FugueSQL#

All questions are welcome in the Slack channel.

Binder ⬅️ Launch these tutorials in Binder

Homepage ⬅️ Check out our source code

Slack Status ⬅️ Chat with us on slack

FugueSQL is designed for heavy SQL users to extend the boundaries of traditional SQL workflows. FugueSQL allows the expression of logic for end-to-end distributed computing workflows. It can also be combined with Python code to use custom functions alongside the SQL commands. It provides a unified interface, allowing the same SQL code to run on Pandas, Dask, and Spark.

The SQL code is parsed with ANTLR and mapped to the equivalent functions in the Fugue programming interface.

FugueSQL has a 10 minute tutorial here. This page is a more in-depth look at FugueSQL.

1. Installation#

In order to use FugueSQL, you first need to make sure you have installed the sql extra

pip install fugue[sql]

To run on Spark or Dask execution engines, install the appropriate extras. Alternatively, all can be used as an extra.
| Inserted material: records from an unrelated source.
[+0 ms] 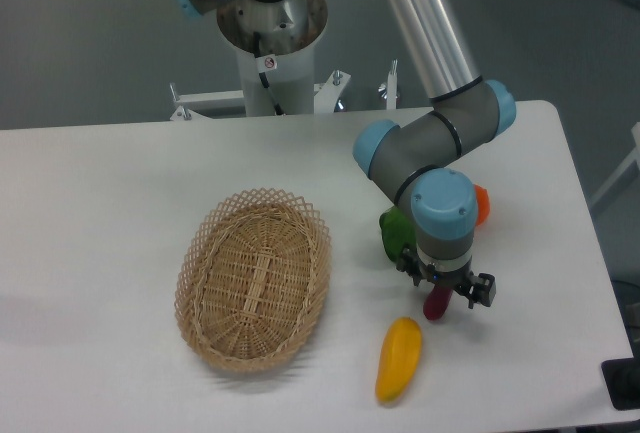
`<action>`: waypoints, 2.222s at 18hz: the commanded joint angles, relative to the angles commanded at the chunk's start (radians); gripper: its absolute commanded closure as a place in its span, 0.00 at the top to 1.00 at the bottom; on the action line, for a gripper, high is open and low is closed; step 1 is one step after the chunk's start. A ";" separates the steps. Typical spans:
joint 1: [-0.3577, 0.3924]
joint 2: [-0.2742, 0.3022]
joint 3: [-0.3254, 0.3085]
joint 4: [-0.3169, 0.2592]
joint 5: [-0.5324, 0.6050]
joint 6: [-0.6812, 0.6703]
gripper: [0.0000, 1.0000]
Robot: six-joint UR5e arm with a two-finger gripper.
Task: Pick up the sweet potato from the table
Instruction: 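Close the gripper around the purple sweet potato, then lift the purple sweet potato up off the table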
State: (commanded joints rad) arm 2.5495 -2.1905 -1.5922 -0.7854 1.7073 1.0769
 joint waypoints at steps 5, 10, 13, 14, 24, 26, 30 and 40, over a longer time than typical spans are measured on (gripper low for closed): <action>0.000 0.002 0.000 0.000 -0.002 0.009 0.52; 0.000 0.002 0.006 -0.002 -0.002 0.012 0.32; 0.002 0.005 0.014 -0.003 -0.003 0.012 0.31; 0.002 0.008 0.014 -0.003 -0.003 0.012 0.31; 0.005 0.090 0.055 -0.029 -0.084 0.008 0.31; 0.005 0.129 0.054 -0.064 -0.132 -0.005 0.31; -0.006 0.213 0.044 -0.116 -0.237 -0.060 0.31; -0.058 0.287 0.041 -0.163 -0.288 -0.195 0.31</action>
State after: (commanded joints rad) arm 2.4912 -1.9037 -1.5509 -0.9480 1.4189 0.8821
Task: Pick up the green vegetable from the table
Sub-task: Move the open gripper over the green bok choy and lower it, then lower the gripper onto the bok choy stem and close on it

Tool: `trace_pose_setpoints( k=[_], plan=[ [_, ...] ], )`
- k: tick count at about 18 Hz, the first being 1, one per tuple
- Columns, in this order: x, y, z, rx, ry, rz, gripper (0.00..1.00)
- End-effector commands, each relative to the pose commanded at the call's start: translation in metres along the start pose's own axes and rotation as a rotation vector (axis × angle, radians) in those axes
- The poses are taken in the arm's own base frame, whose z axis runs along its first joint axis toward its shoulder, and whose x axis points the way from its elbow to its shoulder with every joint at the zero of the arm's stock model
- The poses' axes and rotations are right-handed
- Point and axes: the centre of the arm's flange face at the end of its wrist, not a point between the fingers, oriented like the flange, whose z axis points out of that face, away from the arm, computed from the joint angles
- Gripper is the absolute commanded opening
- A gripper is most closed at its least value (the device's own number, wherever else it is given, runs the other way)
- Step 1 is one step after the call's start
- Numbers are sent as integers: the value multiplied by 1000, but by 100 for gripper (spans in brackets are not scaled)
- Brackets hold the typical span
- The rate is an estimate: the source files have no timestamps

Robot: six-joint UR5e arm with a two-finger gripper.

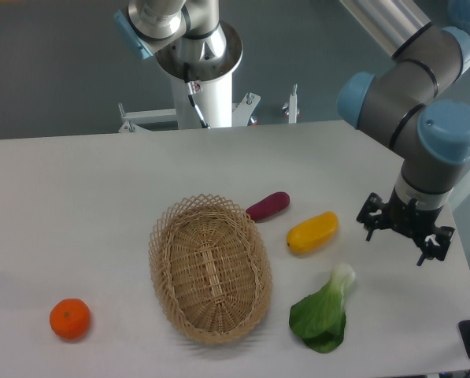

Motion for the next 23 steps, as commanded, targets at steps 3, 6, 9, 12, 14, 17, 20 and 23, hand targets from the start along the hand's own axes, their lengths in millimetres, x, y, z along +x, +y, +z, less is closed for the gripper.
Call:
trace_pose_setpoints(
  k=[3,6,9,12,14,17,20,23],
  plan=[
    [21,-26,19,37,69,-10,100],
    [26,-32,42,28,100,-2,100],
    [23,-34,53,23,101,2,100],
    [19,-34,63,29,88,21,100],
    [19,-39,82,16,89,31,100],
    [21,-37,94,-61,68,43,100],
    [20,-37,99,-107,51,52,100],
    [18,-38,103,-108,50,52,100]
  ],
)
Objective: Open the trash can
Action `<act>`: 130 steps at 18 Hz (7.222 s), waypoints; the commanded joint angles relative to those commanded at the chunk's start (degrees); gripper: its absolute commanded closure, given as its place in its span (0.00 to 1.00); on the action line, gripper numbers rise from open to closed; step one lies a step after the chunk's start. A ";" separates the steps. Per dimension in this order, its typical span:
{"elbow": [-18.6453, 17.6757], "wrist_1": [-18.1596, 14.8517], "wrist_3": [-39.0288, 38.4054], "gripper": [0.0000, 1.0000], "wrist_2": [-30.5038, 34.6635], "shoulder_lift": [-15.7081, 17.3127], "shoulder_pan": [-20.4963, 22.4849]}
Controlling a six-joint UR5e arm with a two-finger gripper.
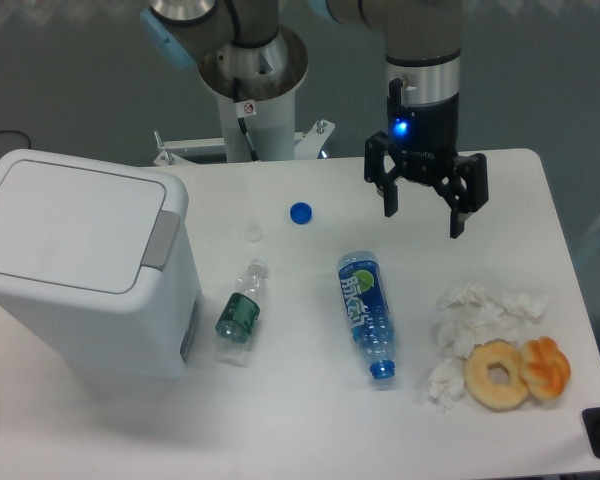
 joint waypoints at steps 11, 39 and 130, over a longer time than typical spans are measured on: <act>1.58 -0.17 -0.26 0.00 -1.14 0.35 -0.88; 6.24 0.09 -32.33 0.00 -16.78 -0.70 -1.14; -2.37 -2.02 -48.25 0.00 -23.64 0.70 -14.59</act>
pip install fugue[sql, spark] 
pip install fugue[sql, dask]
pip install fugue[all]

FugueSQL has a notebook extension for both Jupyter Notebooks and JupyterLab. This extension provides syntax highlighting and registers the %%fql cell magic. To install the extension, use pip:

pip install fugue-jupyter

and then to register the startup script:

fugue-jupyter install startup

2. FugueSQL Syntax#

Get started with FugueSQL. This shows input and output of data, enhancements over standard SQL, and how to use SQL to describe computation logic. After this, users will be able to use FugueSQL with the familiar SQL keywords to perform operations on top of Pandas, Spark, and Dask.

3. Additional SQL Operators#

Go over the implemented operations that Fugue has on top of the ones provided by standard SQL. FugueSQL is extensible with Python code, but the most common functions are added as built-ins. These include filling NULL values, dropping NULL values, renaming columns, changing schema, etc. This section goes over the most used additional keywords.

4. Integrating Python#

Explore Jinja templating for variable passing, and using a Python functions as a Transformer in a %%fsql cell.

5. Using Custom Fugue Extensions#

The Transformer is just one of many possible Fugue extensions. In this section we’ll explore the syntax of all the other Fugue extensions: Creator, Processor, Outputter, and CoTransformer.

6. Using Built-in Extensions#

Commonly used extensions are also provided as built-in extensions. These are also a good way to contribute to Fugue to enhance the FugueSQL experience.

7. FugueSQL with Pandas#

%%fsql takes in the NativeExecutionEngine as a default parameter. This engine runs on Pandas. All of the SQL operations have equivalents in Pandas, but the behavior can be inconsistent sometimes. For example, Pandas will drop NULL values by default in a groupby operation. The NativeExecutionEngine was designed to mostly make operations consistent with Spark and SQL.

8. FugueSQL with Spark#

FugueSQL also works on Spark by passing in the execution engine. This looks like %%fsql spark. The operations are mapped to Spark and Spark SQL operations. The difference is FugueSQL has added functionality for syntax compared to SparkSQL as seen in the syntax tutorial. Additionally with FugueSQL, the same code will execute on Pandas and Dask without modification. This allows for quick testing without having to spin up a cluster. Users prototype with the NativeExecutionEngine, and then move to the Spark cluster by changing the execution engine.